Please, for the love of all things almighty, re-invest in your core IDEs. That's what you're known for, and that's what professional developers want.
I don't want a glorified text editor that does a few cheap tricks, and is 'AI first'. I know I'm going to piss off a few people here rubbishing VS Code, however people are blown away when I show them how much more powerful PyCharm is when debugging complex code.
Its embarrassing that there are many popular, numerously starred, issues across JetBrains' YouTrack that have been open for nearly a decade, that are already well integrated features in other, free, IDEs.
However all is not lost - you have a great suite of products that need much more tender love and care. They'll see you through.

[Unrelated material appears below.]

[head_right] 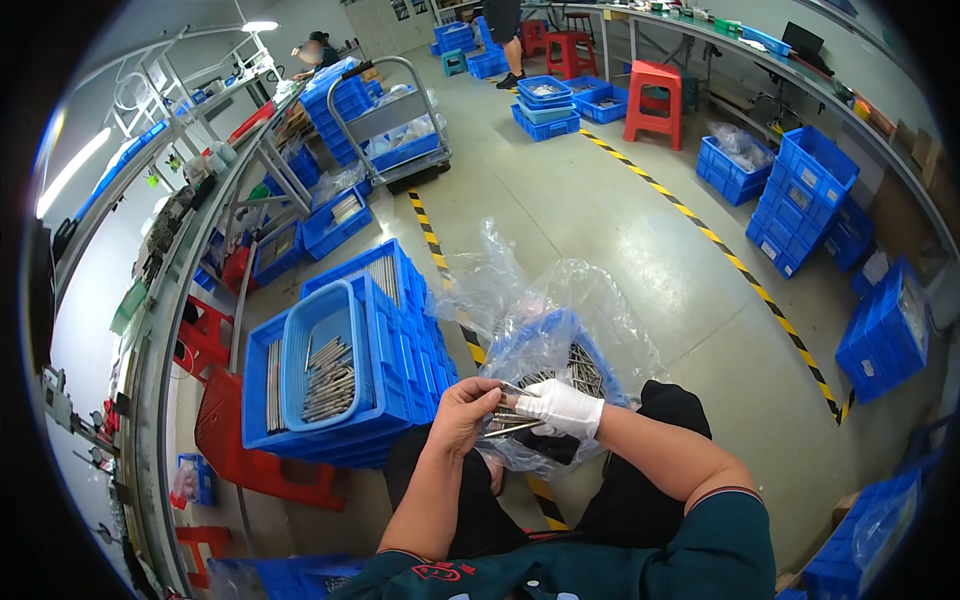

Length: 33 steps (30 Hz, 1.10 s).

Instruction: The person sits on the floor and sorts small cylindrical metal parts from a plastic bag into a blue plastic crate. They handle the parts by hand, picking them up and placing them into the container.

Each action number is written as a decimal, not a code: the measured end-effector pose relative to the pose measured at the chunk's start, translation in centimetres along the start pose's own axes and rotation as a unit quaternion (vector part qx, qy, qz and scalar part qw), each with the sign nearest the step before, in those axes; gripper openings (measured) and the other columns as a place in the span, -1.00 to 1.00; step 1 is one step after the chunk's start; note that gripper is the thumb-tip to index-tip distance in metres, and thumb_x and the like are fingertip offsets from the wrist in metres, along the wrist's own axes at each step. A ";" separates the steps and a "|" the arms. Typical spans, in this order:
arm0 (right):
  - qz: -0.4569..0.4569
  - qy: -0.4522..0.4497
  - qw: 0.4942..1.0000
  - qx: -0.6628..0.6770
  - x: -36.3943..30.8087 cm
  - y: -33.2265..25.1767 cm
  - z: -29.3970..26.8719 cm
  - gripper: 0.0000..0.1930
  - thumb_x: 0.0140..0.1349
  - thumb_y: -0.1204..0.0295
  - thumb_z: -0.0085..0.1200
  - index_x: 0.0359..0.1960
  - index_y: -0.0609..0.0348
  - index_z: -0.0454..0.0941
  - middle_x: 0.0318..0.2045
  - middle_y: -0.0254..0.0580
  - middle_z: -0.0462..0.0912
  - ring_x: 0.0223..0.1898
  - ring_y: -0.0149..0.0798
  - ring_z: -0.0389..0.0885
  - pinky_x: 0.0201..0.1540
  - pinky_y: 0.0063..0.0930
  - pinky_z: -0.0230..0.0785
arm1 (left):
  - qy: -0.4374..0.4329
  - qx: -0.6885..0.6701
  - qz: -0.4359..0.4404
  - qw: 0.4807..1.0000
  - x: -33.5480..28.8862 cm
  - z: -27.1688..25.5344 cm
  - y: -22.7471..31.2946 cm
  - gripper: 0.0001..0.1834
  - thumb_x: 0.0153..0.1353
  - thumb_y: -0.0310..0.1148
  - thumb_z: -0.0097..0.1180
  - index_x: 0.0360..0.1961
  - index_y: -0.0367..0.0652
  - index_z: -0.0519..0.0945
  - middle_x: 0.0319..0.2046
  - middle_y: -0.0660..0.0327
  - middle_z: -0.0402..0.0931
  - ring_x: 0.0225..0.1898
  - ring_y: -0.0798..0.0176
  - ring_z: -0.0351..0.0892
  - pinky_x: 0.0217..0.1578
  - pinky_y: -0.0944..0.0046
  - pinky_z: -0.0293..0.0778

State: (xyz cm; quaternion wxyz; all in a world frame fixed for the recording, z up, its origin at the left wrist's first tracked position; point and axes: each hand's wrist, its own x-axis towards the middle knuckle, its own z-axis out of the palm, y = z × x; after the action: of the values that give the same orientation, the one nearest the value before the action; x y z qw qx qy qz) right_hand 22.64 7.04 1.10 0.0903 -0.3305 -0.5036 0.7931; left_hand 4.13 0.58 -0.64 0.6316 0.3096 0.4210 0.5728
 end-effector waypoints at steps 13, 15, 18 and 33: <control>-0.011 -0.012 0.999 -0.038 0.4 0.2 -0.3 -0.64 0.23 0.06 0.05 -0.50 0.09 0.46 -0.70 -0.50 0.30 -0.71 -0.59 0.20 -0.66 -0.64 0.01 | 0.001 0.010 -0.002 1.000 -0.5 0.3 0.8 -0.81 0.11 -0.48 0.20 -0.25 -0.31 0.54 -0.35 0.18 0.59 -0.30 0.39 0.57 -0.20 0.44 0.44; -0.007 -0.007 0.999 -0.048 0.3 0.1 -0.4 -0.64 0.24 0.07 0.04 -0.48 0.10 0.47 -0.70 -0.51 0.30 -0.70 -0.59 0.21 -0.66 -0.64 0.02 | -0.002 0.010 -0.007 1.000 -0.4 0.5 0.9 -0.82 0.12 -0.48 0.20 -0.26 -0.30 0.54 -0.36 0.18 0.59 -0.31 0.40 0.57 -0.21 0.45 0.43; 0.004 -0.005 0.998 -0.063 0.0 -0.2 -0.2 -0.65 0.25 0.08 0.04 -0.45 0.12 0.50 -0.68 -0.51 0.31 -0.68 -0.59 0.22 -0.64 -0.64 0.03 | 0.000 0.020 -0.011 1.000 -0.5 0.5 1.0 -0.83 0.11 -0.47 0.20 -0.28 -0.28 0.54 -0.38 0.21 0.58 -0.33 0.43 0.55 -0.25 0.46 0.42; 0.017 -0.019 0.999 -0.042 -0.1 -0.4 0.0 -0.69 0.26 0.11 0.03 -0.40 0.11 0.52 -0.65 -0.52 0.33 -0.65 -0.60 0.22 -0.62 -0.65 0.04 | 0.003 -0.002 -0.006 1.000 -0.7 0.7 1.1 -0.84 0.13 -0.43 0.19 -0.29 -0.27 0.54 -0.42 0.20 0.58 -0.39 0.40 0.55 -0.32 0.43 0.40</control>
State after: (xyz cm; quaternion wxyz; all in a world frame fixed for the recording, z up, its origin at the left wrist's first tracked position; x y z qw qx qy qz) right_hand 22.67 7.20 1.45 0.0529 -0.3274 -0.5322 0.7790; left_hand 4.19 0.10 0.79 0.6347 0.3041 0.4235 0.5704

You already have AI in the AI Assistant plugin. Make your core fleet of IDEs worth the investment, for new and existing JetBrains customers alike. AI, agentic or not, will only get programmers so far before it's time to toss the kids toys then break out the real tools that require human intuition, domain knowledge, and reasoning.
To pick up on one of the points in the article:
> Combining them in a single tool results in a disjointed experience, so the Fleet team chose to stop competing with IDEs and code editors and instead build a product focused on agentic workflows. This led to a pivot to a new product: an agentic development environment.
You don't need to develop an entire IDE/environment for this. Develop plugins/enhance the existing AI Assistant plugin for these workflows that integrate with your existing IDEs, 'the real tools' I was talking about above.
I feel like this new "agentic development environment" is making the Fleet mistake all over again, when you could be value-adding to your already great suite of IDEs directly by way of plugins, and also continue to refactor and improve your IDEs along the way.